Article 1
Jay Michael Lowmack
February 16, 2025
Understanding Simulations in Economics for Cybersecurity Decision-making
This paper offers a comprehensive understanding of the framework that utilizes
simulations in economic cybersecurity decision-making making, which emphasizes their
potential to manage risk and uncertainty while addressing the common failures that can
arise due to concepts like bookkeeping and abstractions
Relation to Social Science and Concepts
It connects to these three Social Science concepts: behavioral decision theory,
economic and social impact, and Technological change and society. Each of these
concepts relates in many ways. For example, technological change and society relate to
how up-to-date the systems are, what technological upgrades and changes were made
to them, and the influences of policies. This is even mentioned in the following quote
“Cybersecurity is crucial for protecting tangible and intangible assets in modern society.

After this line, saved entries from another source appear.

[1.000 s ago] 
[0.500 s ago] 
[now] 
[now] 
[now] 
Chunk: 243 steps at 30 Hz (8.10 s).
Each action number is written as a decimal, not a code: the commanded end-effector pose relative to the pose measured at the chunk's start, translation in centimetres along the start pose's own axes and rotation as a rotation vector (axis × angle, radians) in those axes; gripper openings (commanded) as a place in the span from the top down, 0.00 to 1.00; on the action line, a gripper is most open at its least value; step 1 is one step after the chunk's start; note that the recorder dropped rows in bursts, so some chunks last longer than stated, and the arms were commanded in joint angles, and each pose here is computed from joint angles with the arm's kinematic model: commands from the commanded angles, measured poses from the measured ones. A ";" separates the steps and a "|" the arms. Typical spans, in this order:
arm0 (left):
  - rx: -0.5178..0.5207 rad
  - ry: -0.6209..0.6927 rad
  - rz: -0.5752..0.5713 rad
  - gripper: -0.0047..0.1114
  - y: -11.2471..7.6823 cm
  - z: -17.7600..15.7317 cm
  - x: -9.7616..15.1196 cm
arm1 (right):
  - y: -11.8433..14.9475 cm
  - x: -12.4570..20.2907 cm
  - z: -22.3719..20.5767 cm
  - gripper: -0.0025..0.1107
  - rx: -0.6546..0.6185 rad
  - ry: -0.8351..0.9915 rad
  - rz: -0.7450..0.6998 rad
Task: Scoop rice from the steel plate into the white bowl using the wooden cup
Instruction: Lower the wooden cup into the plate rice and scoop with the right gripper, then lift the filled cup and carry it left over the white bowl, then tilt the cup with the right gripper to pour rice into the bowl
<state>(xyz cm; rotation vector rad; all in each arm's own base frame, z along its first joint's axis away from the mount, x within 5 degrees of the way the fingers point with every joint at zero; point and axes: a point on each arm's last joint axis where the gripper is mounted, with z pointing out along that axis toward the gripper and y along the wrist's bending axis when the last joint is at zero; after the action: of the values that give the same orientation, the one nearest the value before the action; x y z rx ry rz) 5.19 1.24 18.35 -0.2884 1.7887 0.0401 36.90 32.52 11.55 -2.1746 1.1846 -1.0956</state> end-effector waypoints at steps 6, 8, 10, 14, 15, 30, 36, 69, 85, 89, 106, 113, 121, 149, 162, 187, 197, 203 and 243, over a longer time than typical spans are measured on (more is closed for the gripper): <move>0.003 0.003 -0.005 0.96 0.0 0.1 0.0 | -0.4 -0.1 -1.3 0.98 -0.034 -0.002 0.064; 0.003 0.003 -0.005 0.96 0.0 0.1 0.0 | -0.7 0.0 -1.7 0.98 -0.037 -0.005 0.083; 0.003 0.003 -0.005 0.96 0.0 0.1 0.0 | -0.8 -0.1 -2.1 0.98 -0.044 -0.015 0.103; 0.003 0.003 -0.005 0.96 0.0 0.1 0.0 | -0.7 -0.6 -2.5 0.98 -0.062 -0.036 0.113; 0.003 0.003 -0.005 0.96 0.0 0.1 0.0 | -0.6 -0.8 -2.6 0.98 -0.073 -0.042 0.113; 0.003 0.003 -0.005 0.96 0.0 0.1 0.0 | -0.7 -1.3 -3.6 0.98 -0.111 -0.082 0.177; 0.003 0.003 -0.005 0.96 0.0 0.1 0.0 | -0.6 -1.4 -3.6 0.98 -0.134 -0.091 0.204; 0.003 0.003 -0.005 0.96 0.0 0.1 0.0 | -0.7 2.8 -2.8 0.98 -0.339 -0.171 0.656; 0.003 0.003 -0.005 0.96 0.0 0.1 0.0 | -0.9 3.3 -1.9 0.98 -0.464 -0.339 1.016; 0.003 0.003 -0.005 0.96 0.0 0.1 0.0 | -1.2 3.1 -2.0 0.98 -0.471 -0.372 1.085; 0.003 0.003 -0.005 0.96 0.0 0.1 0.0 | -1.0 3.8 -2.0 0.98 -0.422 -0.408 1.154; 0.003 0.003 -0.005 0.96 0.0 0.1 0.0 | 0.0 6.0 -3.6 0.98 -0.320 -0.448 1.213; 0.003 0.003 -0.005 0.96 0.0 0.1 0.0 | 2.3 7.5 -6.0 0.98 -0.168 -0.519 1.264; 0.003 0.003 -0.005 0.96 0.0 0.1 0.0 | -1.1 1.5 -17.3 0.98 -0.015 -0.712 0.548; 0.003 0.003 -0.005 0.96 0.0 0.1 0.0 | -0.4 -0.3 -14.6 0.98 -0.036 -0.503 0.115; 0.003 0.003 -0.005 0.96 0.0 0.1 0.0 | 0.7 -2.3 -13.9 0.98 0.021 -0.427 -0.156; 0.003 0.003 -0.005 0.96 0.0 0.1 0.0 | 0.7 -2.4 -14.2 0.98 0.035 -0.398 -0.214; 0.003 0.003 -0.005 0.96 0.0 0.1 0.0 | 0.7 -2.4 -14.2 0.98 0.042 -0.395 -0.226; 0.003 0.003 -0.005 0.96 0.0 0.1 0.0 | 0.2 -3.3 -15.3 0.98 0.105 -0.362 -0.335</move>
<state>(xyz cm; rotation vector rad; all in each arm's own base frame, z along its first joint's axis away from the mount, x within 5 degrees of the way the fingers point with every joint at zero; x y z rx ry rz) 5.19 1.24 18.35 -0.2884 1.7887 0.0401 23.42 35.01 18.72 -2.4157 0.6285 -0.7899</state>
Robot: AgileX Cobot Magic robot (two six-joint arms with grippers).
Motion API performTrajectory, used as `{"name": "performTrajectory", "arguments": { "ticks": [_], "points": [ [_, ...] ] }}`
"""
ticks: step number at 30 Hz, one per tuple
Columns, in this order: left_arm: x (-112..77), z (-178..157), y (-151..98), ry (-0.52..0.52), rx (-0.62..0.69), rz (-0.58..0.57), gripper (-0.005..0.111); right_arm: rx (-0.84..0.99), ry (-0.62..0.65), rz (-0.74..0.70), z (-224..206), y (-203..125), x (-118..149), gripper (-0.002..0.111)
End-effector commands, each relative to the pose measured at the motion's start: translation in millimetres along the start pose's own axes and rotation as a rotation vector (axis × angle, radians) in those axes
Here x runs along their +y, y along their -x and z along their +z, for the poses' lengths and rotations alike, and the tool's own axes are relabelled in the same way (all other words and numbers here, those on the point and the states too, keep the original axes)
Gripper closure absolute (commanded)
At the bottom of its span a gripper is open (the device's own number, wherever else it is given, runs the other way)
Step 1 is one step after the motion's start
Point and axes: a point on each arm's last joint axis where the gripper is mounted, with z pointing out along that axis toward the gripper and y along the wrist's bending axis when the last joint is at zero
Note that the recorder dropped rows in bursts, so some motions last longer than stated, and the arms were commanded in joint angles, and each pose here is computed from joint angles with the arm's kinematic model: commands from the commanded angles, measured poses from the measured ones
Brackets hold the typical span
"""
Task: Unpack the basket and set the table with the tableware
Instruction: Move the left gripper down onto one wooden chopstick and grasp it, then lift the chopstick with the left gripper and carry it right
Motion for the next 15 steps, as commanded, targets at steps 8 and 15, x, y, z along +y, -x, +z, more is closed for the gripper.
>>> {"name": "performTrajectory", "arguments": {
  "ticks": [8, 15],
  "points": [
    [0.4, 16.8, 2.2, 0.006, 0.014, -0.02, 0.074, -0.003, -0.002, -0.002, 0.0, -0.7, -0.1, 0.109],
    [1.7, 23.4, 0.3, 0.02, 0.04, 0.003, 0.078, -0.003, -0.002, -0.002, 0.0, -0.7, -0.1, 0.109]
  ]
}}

However, achieving it is challenging, e.g. because of rapid technological development
[1], cognitive limitations [2], lack of a skilled workforce [3], a plethora of stakeholders [4],
and for many other reason… This hampers the ability of organizations to make rational,
evidence-based decisions (see, e.g. [18–21]) to safeguard their digital ecosystems,
even though we do not claim that all stakeholders need detailed quantitative data to
make evidence-based policies.”( Kianpour & Franke, 2025).
Research Questions, Methods, and Simulation Data
Analysis:
Research questions:
• Focusing on how the simulations can improve decision-making in
economics involving cybersecurity can help identify questions and
hypotheses. These hypotheses must explore the effectiveness of the
simulation to ensure it is worth using and to enhance its abilities about
probabilities and consequences, particularly under the risk of uncertainty.
Data and Analysis:
• Simulation data is used to analyze the information found to explore
potential outcomes in cybersecurity for decision-making. This is done by
analyzing simulation models to understand how these models predict the
outcomes and complex relationships between threats, vulnerabilities, and
decision outcomes.
Research methods used:
- Simulation modeling: Replicating real-world cybersecurity decision-making
scenarios helps analyze complex systems and evaluate potential
outcomes under different conditions, risks, and uncertainty. - Inductive Analysis: This is when data generated from predefined models
are examined to discover new insights rather than conforming theories
and hypotheses that were made.
Being able to distinguish two different types of knowledge:
• To understand decision-making frameworks, distinctions between two
types of knowledge are critical. This is shown through the following quote
“Decision theory traditionally distinguishes between two kinds of
knowledge needed for decision-making: knowledge of the
possible consequences in different scenarios and knowledge of
the probabilities of those scenarios. Despite its apparent simplicity, this
framework, depicted in Fig. 1 enables rich and subtle analysis of different
decision situations” (Kianpour & Franke, 2025).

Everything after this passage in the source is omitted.